* Provided material *
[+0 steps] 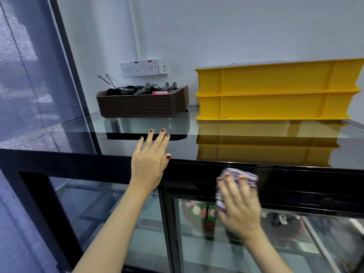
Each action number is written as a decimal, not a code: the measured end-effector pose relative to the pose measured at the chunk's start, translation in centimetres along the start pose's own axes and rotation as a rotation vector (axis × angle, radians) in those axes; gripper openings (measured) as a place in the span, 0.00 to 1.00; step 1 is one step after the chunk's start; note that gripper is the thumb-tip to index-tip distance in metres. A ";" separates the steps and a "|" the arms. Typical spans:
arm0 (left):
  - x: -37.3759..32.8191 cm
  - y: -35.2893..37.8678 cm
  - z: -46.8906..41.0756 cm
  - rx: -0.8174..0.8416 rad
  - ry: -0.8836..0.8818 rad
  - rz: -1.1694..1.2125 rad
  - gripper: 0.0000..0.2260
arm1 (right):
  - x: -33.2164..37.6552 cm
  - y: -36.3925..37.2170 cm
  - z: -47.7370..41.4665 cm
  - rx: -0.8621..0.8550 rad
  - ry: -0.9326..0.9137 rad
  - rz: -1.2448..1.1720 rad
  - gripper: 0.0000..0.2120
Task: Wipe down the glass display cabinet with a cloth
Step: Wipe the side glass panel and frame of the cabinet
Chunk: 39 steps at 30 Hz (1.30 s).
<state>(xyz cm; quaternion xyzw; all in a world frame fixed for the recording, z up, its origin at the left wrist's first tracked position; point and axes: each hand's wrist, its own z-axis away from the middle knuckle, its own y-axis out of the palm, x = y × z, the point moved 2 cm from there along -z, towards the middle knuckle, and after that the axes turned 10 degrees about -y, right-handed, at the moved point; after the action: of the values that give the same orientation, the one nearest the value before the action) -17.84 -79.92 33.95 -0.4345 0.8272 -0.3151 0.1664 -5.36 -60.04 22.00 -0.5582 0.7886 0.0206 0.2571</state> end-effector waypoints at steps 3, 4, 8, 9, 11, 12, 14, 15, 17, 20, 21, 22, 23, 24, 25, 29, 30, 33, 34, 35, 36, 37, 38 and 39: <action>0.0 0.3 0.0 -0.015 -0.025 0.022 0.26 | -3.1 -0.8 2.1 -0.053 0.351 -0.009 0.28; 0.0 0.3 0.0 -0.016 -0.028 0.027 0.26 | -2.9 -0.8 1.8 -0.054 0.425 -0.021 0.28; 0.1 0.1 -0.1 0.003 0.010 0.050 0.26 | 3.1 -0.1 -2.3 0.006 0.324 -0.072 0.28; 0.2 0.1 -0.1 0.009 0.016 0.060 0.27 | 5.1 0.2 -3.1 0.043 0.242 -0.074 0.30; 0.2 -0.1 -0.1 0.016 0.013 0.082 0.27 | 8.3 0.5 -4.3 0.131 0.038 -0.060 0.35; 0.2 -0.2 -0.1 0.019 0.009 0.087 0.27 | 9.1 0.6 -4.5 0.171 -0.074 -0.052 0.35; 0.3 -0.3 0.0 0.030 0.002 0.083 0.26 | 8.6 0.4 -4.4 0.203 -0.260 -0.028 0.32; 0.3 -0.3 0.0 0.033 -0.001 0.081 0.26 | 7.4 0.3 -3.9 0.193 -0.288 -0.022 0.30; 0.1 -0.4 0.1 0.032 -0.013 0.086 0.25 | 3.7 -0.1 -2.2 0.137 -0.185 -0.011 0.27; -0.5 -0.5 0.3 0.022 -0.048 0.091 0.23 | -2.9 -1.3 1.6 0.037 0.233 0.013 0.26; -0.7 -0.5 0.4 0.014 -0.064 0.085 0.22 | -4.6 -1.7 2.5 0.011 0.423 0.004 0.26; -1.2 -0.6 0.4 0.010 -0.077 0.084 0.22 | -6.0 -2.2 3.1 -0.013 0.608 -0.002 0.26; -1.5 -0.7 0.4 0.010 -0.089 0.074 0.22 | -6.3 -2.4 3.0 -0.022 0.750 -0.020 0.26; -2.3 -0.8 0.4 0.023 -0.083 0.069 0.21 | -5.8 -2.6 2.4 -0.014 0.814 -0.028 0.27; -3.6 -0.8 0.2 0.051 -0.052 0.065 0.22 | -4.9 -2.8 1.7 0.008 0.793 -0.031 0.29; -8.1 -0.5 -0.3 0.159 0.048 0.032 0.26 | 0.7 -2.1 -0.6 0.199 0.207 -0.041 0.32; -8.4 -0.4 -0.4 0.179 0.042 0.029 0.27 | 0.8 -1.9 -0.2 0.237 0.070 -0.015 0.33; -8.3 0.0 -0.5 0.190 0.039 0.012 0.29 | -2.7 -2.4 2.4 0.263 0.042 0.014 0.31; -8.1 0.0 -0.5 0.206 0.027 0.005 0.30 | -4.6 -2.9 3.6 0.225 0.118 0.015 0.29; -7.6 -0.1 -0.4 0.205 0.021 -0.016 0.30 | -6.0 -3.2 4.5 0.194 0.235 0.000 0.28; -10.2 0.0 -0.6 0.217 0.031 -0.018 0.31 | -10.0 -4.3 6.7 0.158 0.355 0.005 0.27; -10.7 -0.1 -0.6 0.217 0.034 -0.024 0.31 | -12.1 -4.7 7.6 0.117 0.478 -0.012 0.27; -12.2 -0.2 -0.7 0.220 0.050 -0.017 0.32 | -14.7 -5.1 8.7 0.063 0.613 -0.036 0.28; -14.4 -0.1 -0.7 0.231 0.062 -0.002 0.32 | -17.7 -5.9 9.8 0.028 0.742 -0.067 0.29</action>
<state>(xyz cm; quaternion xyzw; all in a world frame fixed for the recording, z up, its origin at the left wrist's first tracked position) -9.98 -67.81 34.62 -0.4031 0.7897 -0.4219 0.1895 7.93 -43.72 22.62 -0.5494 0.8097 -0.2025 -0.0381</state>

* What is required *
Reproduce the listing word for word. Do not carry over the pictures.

* Exercise answer *
[+0 steps] 
Each action number is written as a decimal, not a code: the measured end-effector pose relative to the pose measured at the chunk's start, translation in centimetres along the start pose's own axes and rotation as a rotation vector (axis × angle, radians) in those axes; gripper openings (measured) as a place in the span, 0.00 to 1.00; step 1 is one step after the chunk's start; note that gripper is the thumb-tip to index-tip distance in metres. A ";" separates the steps and a "|" the arms. Typical spans:
arm0 (left):
  - x: -37.3759..32.8191 cm
  - y: -35.2893..37.8678 cm
  - z: -46.8906..41.0756 cm
  - rx: -0.8174..0.8416 rad
  - ry: -0.8836..0.8818 rad
  - rz: -1.1694..1.2125 rad
  - gripper: 0.0000..0.2260
arm1 (right):
  - x: -33.2164..37.6552 cm
  - y: -36.3925..37.2170 cm
  - z: -47.7370..41.4665 cm
  - rx: -0.8621..0.8550 rad
  - ry: -0.9326..0.9137 rad
  - rz: -1.2448..1.1720 rad
  - gripper: 0.0000..0.2120
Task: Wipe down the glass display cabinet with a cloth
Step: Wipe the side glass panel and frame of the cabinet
Chunk: 39 steps at 30 Hz (1.30 s).
<state>(xyz cm; quaternion xyzw; all in a world frame fixed for the recording, z up, its origin at the left wrist's first tracked position; point and axes: each hand's wrist, its own z-axis away from the middle knuckle, its own y-axis out of the palm, x = y × z, the point moved 2 cm from there along -z, towards the middle knuckle, and after that the axes turned 10 degrees about -y, right-handed, at the moved point; after the action: of the values that give the same orientation, the one nearest the value before the action) -17.84 -79.92 33.95 -0.4345 0.8272 -0.3151 0.1664 -5.36 -60.04 22.00 -0.5582 0.7886 0.0206 0.2571</state> end-effector waypoints at steps 3, 4, 8, 9, 11, 12, 14, 15, 17, 20, 21, 22, 23, 24, 25, 29, 30, 33, 34, 35, 36, 37, 38 and 39: <action>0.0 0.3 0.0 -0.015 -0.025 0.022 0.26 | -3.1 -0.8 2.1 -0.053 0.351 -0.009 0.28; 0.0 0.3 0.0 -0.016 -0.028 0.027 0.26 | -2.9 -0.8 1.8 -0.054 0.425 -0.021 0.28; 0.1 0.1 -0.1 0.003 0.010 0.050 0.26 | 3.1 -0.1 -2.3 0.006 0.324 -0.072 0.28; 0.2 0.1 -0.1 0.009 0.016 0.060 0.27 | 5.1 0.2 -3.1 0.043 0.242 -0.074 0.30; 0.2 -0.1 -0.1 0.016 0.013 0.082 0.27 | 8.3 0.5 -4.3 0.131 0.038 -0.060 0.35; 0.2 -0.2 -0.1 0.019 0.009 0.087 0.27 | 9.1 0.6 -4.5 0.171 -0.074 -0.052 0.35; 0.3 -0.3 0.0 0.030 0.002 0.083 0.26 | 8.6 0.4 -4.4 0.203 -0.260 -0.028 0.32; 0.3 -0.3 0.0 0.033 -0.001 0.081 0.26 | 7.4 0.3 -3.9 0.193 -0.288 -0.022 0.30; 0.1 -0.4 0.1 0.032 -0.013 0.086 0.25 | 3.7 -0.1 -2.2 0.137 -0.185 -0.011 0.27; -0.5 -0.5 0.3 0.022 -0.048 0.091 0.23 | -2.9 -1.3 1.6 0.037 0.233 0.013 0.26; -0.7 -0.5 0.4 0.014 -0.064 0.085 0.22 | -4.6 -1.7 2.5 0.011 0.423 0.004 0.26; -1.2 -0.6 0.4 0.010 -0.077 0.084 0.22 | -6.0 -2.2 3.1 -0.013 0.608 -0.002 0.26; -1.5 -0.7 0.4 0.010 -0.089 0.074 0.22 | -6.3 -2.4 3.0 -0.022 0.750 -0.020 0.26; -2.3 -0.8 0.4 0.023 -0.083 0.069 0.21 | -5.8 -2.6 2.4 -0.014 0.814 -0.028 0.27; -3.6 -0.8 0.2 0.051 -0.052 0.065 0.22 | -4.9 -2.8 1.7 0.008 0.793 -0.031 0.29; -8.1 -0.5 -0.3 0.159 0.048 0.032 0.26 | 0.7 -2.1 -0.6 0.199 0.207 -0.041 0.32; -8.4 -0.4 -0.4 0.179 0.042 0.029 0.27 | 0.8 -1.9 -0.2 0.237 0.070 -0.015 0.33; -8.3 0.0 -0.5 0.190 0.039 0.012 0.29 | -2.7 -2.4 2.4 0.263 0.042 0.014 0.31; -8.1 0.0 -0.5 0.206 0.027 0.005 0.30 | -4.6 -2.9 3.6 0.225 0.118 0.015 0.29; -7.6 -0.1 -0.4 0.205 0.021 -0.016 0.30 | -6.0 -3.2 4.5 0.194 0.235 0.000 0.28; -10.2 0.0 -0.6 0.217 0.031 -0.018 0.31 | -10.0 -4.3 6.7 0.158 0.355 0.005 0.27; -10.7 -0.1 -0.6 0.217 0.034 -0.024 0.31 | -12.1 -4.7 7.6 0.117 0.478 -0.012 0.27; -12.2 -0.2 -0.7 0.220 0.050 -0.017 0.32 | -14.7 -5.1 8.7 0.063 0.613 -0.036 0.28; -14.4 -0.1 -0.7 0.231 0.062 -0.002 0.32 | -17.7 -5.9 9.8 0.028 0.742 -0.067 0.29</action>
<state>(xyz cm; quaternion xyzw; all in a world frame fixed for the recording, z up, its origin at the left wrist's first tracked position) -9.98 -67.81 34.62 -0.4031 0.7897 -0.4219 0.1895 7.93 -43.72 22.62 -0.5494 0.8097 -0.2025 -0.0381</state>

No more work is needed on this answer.